**THE TASK:** Write the data out again exactly, dropping any images it holds.

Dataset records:
*** Block opens ***
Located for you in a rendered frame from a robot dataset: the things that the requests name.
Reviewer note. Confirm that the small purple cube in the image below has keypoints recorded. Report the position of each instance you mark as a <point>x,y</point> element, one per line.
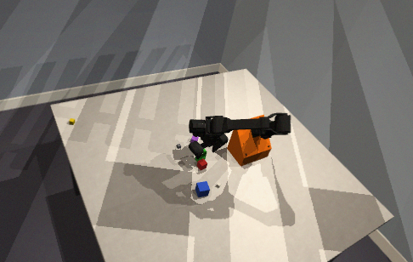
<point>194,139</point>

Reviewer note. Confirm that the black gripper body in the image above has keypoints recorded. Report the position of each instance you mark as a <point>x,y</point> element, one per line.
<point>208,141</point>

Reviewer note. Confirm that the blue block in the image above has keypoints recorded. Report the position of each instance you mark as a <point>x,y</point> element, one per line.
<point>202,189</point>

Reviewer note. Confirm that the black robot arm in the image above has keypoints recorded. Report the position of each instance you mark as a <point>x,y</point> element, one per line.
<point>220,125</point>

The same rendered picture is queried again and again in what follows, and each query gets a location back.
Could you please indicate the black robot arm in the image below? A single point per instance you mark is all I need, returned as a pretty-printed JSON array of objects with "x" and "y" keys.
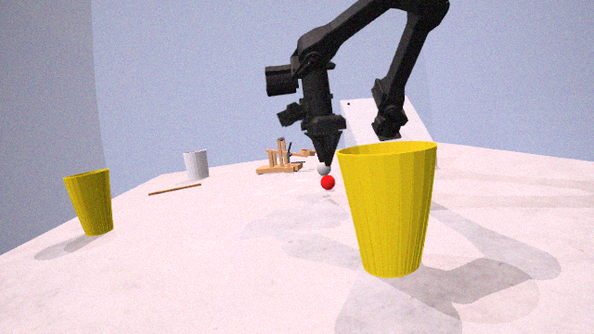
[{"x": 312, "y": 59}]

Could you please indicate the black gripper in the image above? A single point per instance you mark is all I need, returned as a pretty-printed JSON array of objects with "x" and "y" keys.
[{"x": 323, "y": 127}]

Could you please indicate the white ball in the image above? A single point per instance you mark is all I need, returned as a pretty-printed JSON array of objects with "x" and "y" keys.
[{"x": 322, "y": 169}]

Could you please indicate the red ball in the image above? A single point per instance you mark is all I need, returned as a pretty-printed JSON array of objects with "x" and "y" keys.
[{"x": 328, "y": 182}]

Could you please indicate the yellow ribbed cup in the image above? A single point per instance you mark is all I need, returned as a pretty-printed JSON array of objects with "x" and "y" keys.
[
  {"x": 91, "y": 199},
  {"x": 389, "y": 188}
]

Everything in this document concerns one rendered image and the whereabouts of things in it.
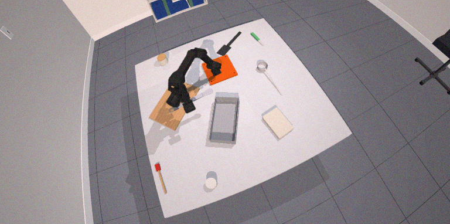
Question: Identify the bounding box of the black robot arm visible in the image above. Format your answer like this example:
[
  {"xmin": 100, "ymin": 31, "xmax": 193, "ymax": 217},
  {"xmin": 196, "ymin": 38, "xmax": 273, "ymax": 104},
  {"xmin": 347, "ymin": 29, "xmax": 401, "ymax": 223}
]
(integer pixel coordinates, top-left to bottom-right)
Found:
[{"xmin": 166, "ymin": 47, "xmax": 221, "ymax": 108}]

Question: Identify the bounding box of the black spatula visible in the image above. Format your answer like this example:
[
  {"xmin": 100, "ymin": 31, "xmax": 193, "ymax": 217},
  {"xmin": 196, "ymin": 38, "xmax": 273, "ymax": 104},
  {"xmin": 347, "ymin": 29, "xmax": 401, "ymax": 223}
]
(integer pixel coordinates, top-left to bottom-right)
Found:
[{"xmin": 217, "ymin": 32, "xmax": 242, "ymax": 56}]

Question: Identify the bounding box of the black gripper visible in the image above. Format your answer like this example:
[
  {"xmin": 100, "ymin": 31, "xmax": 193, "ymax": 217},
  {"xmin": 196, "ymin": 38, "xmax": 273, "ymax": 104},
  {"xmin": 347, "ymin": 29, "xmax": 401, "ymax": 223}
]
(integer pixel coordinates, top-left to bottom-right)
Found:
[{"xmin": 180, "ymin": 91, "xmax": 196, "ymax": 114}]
*** Block closes ***
**SOLUTION TO THIS EXERCISE:**
Located for you in a rendered frame from a robot dataset: the things that the requests name.
Reviewer note. Confirm that the small purple cube in the image below has keypoints recorded. Report the position of each instance you mark as a <point>x,y</point> element, one per line.
<point>194,139</point>

Reviewer note. Confirm that the black gripper body in the image above has keypoints recorded. Report the position of each instance you mark as a <point>x,y</point> element, one per line.
<point>208,141</point>

Reviewer note. Confirm that the blue block in the image above has keypoints recorded. Report the position of each instance you mark as a <point>x,y</point> element, one per line.
<point>202,189</point>

Reviewer note. Confirm that the black robot arm in the image above has keypoints recorded. Report the position of each instance you mark as a <point>x,y</point> element, one per line.
<point>220,125</point>

The same rendered picture is queried again and again in what follows, and each query gets a location back.
Could you please indicate the black robot arm in the image below? A single point per instance you mark is all I need, returned as a pretty-printed JSON array of objects with "x" and "y" keys.
[{"x": 312, "y": 59}]

Could you please indicate the black gripper in the image above? A single point per instance you mark is all I need, returned as a pretty-printed JSON array of objects with "x" and "y" keys.
[{"x": 323, "y": 127}]

Could you please indicate the white ball in the image above? A single point per instance you mark is all I need, returned as a pretty-printed JSON array of objects with "x" and "y" keys.
[{"x": 322, "y": 169}]

Could you please indicate the red ball in the image above? A single point per instance you mark is all I need, returned as a pretty-printed JSON array of objects with "x" and "y" keys.
[{"x": 328, "y": 182}]

Could you please indicate the yellow ribbed cup in the image above? A single point per instance you mark is all I need, returned as a pretty-printed JSON array of objects with "x" and "y" keys.
[
  {"x": 91, "y": 199},
  {"x": 389, "y": 188}
]

Everything in this document concerns one rendered image and the whereabouts of things in it.
Question: Identify the bounding box of the black robot arm visible in the image above. Format your answer like this example:
[
  {"xmin": 100, "ymin": 31, "xmax": 193, "ymax": 217},
  {"xmin": 196, "ymin": 38, "xmax": 273, "ymax": 104},
  {"xmin": 347, "ymin": 29, "xmax": 401, "ymax": 223}
]
(integer pixel coordinates, top-left to bottom-right)
Found:
[{"xmin": 166, "ymin": 47, "xmax": 221, "ymax": 108}]

Question: Identify the bounding box of the black spatula visible in the image above. Format your answer like this example:
[
  {"xmin": 100, "ymin": 31, "xmax": 193, "ymax": 217},
  {"xmin": 196, "ymin": 38, "xmax": 273, "ymax": 104},
  {"xmin": 347, "ymin": 29, "xmax": 401, "ymax": 223}
]
(integer pixel coordinates, top-left to bottom-right)
Found:
[{"xmin": 217, "ymin": 32, "xmax": 242, "ymax": 56}]

Question: Identify the bounding box of the black gripper visible in the image above. Format your answer like this example:
[
  {"xmin": 100, "ymin": 31, "xmax": 193, "ymax": 217},
  {"xmin": 196, "ymin": 38, "xmax": 273, "ymax": 104},
  {"xmin": 347, "ymin": 29, "xmax": 401, "ymax": 223}
]
(integer pixel coordinates, top-left to bottom-right)
Found:
[{"xmin": 180, "ymin": 91, "xmax": 196, "ymax": 114}]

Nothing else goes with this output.